TL;DR: Will the story of AI have a happy ending or the other kind? None of us really knows.

  • But that shouldn’t stop us from taking a hard look at how the AI revolution will likely impact your work, your job, the description of that job as well as your overall career arc.
  • Get in the game now – don’t wait for Apple to turn AI into an appliance.
  • Get great at things that AI will NEVER be able to do well.

The 30,000-foot view from a career headhunter

At last, here we are – AI has officially taken over as the hottest topic of conversation among pretty much everyone I know, including small children and most pets. This moment already feels like science fiction. And the future we’re all about to experience will too, even more so.

But does our story have a happy ending or the other kind? Will an AI-wielding Dr. Evil and his cohort of nefarious dark web hackers destroy all humanity? Will the deadly cocktail of high-proof consumerism mixed with overreliance on technologies like AI and robotics turn us puny humans into senseless, sedentary robots who really don’t give a damn about anything but themselves, like in Disney’s Wall-e? Or is Marc Andreessen right in suggesting that AI will save the world?
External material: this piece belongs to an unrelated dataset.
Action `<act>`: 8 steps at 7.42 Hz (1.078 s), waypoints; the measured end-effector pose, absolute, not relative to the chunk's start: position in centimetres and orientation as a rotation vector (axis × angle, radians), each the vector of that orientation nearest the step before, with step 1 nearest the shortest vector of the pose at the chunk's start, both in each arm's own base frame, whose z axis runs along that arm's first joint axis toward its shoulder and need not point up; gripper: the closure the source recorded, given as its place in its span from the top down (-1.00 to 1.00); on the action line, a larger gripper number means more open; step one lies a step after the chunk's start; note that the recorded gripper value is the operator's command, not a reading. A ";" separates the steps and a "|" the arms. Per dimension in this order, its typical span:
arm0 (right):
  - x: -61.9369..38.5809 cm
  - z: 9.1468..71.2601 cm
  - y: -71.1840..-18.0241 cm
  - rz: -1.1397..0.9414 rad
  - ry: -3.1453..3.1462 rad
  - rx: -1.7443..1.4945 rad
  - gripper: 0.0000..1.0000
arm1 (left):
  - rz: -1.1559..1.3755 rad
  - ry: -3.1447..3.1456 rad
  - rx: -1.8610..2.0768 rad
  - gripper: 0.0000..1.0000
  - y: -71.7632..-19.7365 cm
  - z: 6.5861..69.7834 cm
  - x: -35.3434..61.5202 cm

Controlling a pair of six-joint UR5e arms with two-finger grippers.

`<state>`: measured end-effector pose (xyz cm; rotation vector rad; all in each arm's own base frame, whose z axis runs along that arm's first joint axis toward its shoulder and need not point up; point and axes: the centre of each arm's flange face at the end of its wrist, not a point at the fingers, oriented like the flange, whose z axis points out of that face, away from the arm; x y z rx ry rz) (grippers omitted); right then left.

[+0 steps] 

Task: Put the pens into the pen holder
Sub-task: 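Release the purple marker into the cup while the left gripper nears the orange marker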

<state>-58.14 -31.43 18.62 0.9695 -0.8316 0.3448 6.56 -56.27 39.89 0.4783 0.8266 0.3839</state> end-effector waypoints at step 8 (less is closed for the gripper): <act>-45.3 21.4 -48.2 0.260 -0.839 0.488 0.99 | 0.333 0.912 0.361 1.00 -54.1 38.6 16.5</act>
All great questions. Spoiler alert: even as a guy who’s been following AI since the 80s, I do not know. None of us knows, really. But this isn’t the first tech wave that hits like a tsunami – you’ve seen this same dynamic before with hardware, the internet, mobile, Cloud and SaaS. I’ve had the good fortune to help literally thousands of execs successfully navigate these sea changes, and there are definite patterns we should all recognize. In every case, the leaders who survived and thrived all embraced a very similar game plan:

  • Jump in head-first
  • Figure out how this latest thing impacts your specific industry
  • Upskill in the new tech
  • Learn how to use it as a weapon within your own field

One of our recent Thursday Nights Salons brought together a who’s-who of industry leaders in security, marketing, healthcare, finance and more. The evening’s topic was specifically the future of AI. There was a lot of brilliance on tap that night, lots of different views, but everyone seemed to agree on these core concepts.

Having brilliant friends is a superpower.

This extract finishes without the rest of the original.